The scent led her away from the main platforms, down a dimly lit corridor marked “Maintenance Access - Authorized Personnel Only.” A chain-link gate was slightly ajar. Pushing it open, she stepped into the echoing silence of a disused service tunnel. The air was cool and thick with the smell of damp concrete and rust. The feral scent was stronger here, a clear path.
Her pulse roared in her ears, a mix of terror and a thrilling, predatory focus. She moved deeper into the darkness, her senses hyper-alert. The faint drip of water was a drumbeat. The scuffle of a rat in the shadows was a thunderclap. Then, a flicker of movement ahead—a large, dark shape disappearing around a distant bend.
*The killer.*
The thought was instant, undeniable. Lena broke into a run, her sneakers slapping softly against the grimy floor. The tunnel twisted, descending further underground.
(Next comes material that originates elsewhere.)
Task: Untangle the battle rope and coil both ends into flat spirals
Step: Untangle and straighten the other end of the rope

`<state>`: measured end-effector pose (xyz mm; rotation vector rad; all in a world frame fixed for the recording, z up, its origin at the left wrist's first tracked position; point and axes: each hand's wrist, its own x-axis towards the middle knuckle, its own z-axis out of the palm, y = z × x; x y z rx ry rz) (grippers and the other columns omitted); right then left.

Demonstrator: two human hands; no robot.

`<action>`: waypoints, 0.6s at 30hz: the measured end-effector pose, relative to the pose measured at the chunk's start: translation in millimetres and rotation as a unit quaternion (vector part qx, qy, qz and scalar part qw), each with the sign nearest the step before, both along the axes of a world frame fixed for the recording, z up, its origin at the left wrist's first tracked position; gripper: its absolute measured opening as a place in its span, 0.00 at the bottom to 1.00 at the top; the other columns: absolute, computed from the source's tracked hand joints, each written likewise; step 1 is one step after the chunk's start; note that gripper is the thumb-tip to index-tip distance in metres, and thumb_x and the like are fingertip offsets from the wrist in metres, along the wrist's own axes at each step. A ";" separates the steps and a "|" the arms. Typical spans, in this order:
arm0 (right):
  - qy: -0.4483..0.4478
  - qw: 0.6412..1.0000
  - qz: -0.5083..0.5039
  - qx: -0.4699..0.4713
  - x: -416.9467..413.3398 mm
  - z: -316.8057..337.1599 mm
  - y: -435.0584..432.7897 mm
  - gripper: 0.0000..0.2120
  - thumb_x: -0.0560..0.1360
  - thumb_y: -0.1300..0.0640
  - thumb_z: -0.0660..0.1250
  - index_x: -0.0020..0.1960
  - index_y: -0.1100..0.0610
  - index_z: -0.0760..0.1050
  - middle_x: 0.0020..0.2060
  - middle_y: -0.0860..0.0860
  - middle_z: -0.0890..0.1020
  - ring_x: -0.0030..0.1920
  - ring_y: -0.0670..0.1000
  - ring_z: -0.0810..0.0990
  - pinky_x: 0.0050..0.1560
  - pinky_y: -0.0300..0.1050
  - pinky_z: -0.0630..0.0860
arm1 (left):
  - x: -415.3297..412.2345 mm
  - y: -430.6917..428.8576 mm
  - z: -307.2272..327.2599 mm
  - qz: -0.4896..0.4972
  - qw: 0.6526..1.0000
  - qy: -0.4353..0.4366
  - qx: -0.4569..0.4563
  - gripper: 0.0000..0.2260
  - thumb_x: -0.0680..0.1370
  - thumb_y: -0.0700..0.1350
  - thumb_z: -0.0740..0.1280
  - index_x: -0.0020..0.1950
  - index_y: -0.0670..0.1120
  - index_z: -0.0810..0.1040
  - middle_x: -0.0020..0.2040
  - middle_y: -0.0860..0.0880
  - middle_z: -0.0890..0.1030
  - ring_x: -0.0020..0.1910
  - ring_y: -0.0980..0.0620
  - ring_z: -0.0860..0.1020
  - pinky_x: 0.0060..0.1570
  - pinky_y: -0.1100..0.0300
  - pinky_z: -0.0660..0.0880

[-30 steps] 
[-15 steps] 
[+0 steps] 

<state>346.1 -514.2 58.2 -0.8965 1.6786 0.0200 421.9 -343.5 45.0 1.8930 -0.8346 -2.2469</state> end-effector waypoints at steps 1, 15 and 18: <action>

The air grew colder. She rounded a corner and saw the figure again, farther away now, moving with an unnatural speed. A low growl rumbled in her own chest, a sound that was both foreign and terrifyingly familiar.
Panic and adrenaline surged, a toxic cocktail that burned through her veins. She harder, her lungs burning. As she ran, a sharp, searing pain shot through her jaw. She gasped, stumbling, her tongue probing the inside of her mouth. It found the sharp, elongated points of her canine teeth. They had extended, piercing the soft flesh of her lower lip. The coppery taste of her own blood filled her mouth.
Staggering to a halt, she leaned against the damp tunnel wall, panting. Up ahead, the figure was gone, vanished into the maze of tunnels. The hunt was over. She was alone in the oppressive silence. Trembling, she looked down. A shallow puddle of stagnant water lay at her feet, reflecting the dim emergency light from a distant fixture.
Hesitantly, she leaned over, staring into the murky reflection. The face that stared back was hers, but wrong. Her features were strained, her skin pale. But it was the eyes that made a sob catch in her throat. The whites of her eyes were no longer white. They were flooded with a deep, arterial crimson, like twin pools of blood. The beast within was no longer sleeping. It was staring right back at her.